A few months ago, we borrowed a book called “African Friends and Money Matters.”  We only had time to peruse it briefly, but while in the states, we acquired our own copy.  This is a very interesting book, written by David Maranz.  While the author has not written from a religious perspective, this book is very helpful to missionaries in Africa.  If a missionary does not understand the very different mindset that most Africans have towards money and its place in society, he will not be equipped to deal with the many money-related issues that are sure to come up.

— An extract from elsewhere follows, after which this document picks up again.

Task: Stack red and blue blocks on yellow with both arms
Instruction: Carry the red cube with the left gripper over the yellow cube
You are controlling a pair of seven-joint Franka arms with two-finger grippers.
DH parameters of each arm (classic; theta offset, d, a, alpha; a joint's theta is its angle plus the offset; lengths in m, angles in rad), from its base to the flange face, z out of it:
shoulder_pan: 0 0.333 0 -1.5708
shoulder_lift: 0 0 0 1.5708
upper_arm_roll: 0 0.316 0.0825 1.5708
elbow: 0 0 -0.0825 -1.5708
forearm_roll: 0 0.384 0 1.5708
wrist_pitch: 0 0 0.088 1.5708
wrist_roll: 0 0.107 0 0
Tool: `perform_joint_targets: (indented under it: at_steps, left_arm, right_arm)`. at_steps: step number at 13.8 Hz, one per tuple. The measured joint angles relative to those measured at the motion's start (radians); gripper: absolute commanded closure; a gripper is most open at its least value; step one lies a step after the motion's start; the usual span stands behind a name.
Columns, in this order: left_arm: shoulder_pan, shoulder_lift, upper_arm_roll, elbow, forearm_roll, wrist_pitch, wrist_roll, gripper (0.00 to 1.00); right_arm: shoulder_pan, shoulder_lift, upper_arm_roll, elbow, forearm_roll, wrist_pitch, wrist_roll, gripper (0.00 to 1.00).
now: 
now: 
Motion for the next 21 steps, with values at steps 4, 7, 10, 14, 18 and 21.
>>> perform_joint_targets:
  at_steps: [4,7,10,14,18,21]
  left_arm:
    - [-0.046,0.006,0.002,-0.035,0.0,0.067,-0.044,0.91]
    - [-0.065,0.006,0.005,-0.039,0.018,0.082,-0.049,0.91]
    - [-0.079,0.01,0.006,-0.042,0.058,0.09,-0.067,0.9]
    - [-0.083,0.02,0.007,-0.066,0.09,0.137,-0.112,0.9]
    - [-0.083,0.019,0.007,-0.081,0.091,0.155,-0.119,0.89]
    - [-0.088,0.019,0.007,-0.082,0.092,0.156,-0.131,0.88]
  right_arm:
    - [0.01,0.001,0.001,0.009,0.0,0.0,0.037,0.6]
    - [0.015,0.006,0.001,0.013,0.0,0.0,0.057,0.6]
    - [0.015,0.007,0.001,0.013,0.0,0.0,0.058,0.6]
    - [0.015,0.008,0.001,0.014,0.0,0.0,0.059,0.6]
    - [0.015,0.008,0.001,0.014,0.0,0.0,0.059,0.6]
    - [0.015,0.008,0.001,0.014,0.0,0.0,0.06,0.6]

Here is a sample:  “Precision is to be avoided in accounting as it shows the lack of a generous spirit.” Mr. Maranz goes on to explain “Precision and rigor in keeping accounts show a lack of generosity.  It is nontrusting.  It is not what a friend does….Another part of the explanation for this avoidance of accountability comes from the fact that in most African cultures it can easily lead to suspicion, mistrust, and confrontation.  Such unpleasantness is to be avoided if at all possible.”

Another example: “Many products are purchased in very small amounts even though the unit cost is much higher than for purchases in larger quantities. An African would say ‘If I have extra I am obligated to share.  Sure I know that buying a whole sack of charcoal is cheaper than buying it by the little pile.  But if I buy it by the little pile and my in-law or neighbor or friend comes asking for some, I can honestly say I don’t have any to give to them…”

One can see how this thinking would affect finances in the church, and understanding the present mindset is crucial if we want to help the church mature.